«Un fiume di soldi ai colossi delle armi Ecco la svolta bellicista della Ue»

Appena qualche giorno fa, il Consiglio dell’Unione Europea ha deciso di aumentare a due miliardi di euro per il 2023 il massimale del Fondo europeo per la pace (Epf), lo strumento paradossalmente utilizzato finora per rifornire di armi Kiev. La svolta “bellicista” dell’Ue è, tuttavia, precedente all’invasione russa dell’Ucraina. La guerra ha impresso solo un’accelerazione al processo cominciato già nel 2017 con la creazione di due programmi per finanziare la ricerca in ambito militare: l’Azione preparatoria per la ricerca sulla difesa (Padr) e il Programma europeo di sviluppo industriale della difesa (Edidp).

Allora è stata oltrepassata la «linea rossa» secondo la quale i Ventisette non avrebbero dovuto sostenere attività legate alla difesa con il bilancio comunitario. Parola dell’European network against arms trade (Enaat), consorzio di organizzazioni di cui la Rete italiana pace e disarmo è parte, che, in un recente studio, ha ricostruito il flusso di denaro investito da Bruxelles nello sviluppo di nuovi armamenti e tecnologie belliche tra il 2017 e il 2020, unico periodo per cui è stato diffuso il bilancio, ancorché parziale. Sono stati, cioè, pubblicati i dettagli per circa il 74 per cento delle spese totali, per un ammontare di 434,5 milioni di euro. Ben 427 entità hanno ricevuto finanziamenti nell’ambito dei programmi Padr e Edidb. Quindici di queste, tuttavia, si sono aggiudicate il 51 per cento di tale cifra. Si tratta di due centri di ricerca – Fraunhofer e Tno – e di tredici produttori conglemerati e grandi aziende di armi, le maggiori beneficiate del piano. Il gigante italiano Leonardo, con oltre 28 milioni di euro, è al primo posto della classifica di Enaat, seguito da Thales, Indra, Airbus e Safran. Tre di queste (Leonardo, Indra, Airbus), insieme a Saab, Fraunhofer e Tno erano parte del cosiddetto Gruppo di personalità incaricato dalla Commissione Europea nel 2016 di fornire indicazioni per la creazione dei due programmi attraverso i quali hanno ricevuto, poi, i fondi.

«Un chiaro conflitto di interessi», sottolinea la Rete italiana pace e disarmo.

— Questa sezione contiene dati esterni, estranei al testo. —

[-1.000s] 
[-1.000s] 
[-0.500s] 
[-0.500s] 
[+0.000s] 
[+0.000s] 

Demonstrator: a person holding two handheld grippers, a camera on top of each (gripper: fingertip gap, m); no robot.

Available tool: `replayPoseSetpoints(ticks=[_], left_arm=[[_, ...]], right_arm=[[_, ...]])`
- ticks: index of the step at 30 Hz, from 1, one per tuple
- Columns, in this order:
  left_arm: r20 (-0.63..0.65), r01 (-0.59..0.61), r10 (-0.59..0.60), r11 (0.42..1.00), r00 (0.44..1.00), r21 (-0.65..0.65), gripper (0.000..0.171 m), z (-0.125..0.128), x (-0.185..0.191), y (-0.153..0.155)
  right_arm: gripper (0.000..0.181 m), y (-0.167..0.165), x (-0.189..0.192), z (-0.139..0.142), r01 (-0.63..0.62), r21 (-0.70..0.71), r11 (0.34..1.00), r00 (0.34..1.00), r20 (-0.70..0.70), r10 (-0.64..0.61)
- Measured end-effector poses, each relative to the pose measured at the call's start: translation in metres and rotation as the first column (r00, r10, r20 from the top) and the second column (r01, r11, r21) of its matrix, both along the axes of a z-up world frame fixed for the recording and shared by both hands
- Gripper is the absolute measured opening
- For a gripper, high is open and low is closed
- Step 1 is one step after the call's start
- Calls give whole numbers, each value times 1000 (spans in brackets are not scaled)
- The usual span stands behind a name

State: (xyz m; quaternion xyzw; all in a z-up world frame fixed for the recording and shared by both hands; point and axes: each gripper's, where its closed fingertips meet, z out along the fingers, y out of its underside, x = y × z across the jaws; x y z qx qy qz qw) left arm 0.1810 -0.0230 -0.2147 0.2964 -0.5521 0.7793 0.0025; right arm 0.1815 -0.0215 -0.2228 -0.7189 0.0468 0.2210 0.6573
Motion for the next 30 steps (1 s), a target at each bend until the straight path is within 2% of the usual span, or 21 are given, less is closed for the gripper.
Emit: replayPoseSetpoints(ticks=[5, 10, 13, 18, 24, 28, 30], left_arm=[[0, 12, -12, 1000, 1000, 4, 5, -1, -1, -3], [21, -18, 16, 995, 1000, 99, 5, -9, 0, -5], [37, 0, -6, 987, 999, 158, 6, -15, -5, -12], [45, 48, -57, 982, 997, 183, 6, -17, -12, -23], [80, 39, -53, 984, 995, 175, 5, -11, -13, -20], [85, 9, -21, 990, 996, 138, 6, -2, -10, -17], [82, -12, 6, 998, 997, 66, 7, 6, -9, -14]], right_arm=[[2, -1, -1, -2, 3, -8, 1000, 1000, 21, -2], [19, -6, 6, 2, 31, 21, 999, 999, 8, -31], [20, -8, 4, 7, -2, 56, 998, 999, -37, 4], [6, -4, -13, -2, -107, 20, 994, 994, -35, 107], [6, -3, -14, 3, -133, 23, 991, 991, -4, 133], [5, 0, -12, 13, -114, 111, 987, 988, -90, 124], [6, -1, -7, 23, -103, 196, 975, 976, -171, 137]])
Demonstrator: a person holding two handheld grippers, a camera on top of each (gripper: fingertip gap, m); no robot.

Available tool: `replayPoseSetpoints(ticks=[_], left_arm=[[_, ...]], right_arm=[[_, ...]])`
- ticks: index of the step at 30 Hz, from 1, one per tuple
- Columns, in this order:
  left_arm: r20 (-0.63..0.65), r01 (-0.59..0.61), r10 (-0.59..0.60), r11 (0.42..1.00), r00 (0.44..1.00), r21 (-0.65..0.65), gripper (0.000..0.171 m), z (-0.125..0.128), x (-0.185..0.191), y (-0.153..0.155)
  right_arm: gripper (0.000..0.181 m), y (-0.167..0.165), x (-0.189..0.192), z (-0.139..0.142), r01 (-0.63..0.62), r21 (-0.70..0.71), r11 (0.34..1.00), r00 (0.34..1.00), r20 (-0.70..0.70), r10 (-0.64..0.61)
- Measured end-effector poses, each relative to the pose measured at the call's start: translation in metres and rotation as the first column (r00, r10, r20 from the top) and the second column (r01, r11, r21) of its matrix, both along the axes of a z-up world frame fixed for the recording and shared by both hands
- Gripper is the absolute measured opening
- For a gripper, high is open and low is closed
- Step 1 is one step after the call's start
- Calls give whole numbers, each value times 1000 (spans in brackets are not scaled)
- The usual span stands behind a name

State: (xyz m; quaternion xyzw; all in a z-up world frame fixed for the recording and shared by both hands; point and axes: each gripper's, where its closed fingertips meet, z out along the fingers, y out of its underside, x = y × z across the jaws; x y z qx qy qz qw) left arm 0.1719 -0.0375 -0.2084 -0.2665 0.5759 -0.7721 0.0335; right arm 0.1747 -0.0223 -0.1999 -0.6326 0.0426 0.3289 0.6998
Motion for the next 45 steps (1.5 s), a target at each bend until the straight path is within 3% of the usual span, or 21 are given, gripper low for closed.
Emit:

Come dimostrano le rilevazioni di ExitArms e Corruption tracker, molti dei nomi della lista sono stati coinvolti in consegne di armi controverse o sono state accusate di corruzione.

Il che, in base all’attuale normativa, non è sufficiente per escluderle dai fondi Ue, almeno fino a quando non c’è una condanna giudiziaria. Quarantadue dei sessantadue progetti sono, inoltre, portati avanti da realtà di quattro Paesi: Francia, Italia, Spagna e Germania, cioè le principali potenze militari europee nonché sede delle maggiori aziende armamentiste. Con la costituzione del Fondo europeo per la difesa, nel 2021, gli stanziamenti per ricerca e sviluppo militari sono lievitati ulteriormente: per realizzare la prossima generazione di armamenti e rafforzare la competitività mondiale dell’industria europea di difesa è stata prevista la cifra record di otto miliardi di euro. Un budget senza precedenti – oltre 13 volte maggiore dei programmi precursori – incrementato nel giro di un ciclo del 1.250 per cento. Ad avere accesso ai fondi sono proposte presentate da consorzi formati da almeno tre entità di tre Paesi Ue. ««Questa decisione di cambiare rotta ha portato saldamente l’Ue su un percorso nuovo e profondamente preoccupante dove i problemi politici e sociali vengono affrontati non attraverso il dialogo e la diplomazia, ma attraverso la guerra e il militarismo», sottolinea Francesco Vignarca, coordinatore delle campagne di Rete italiana pace e disarmo.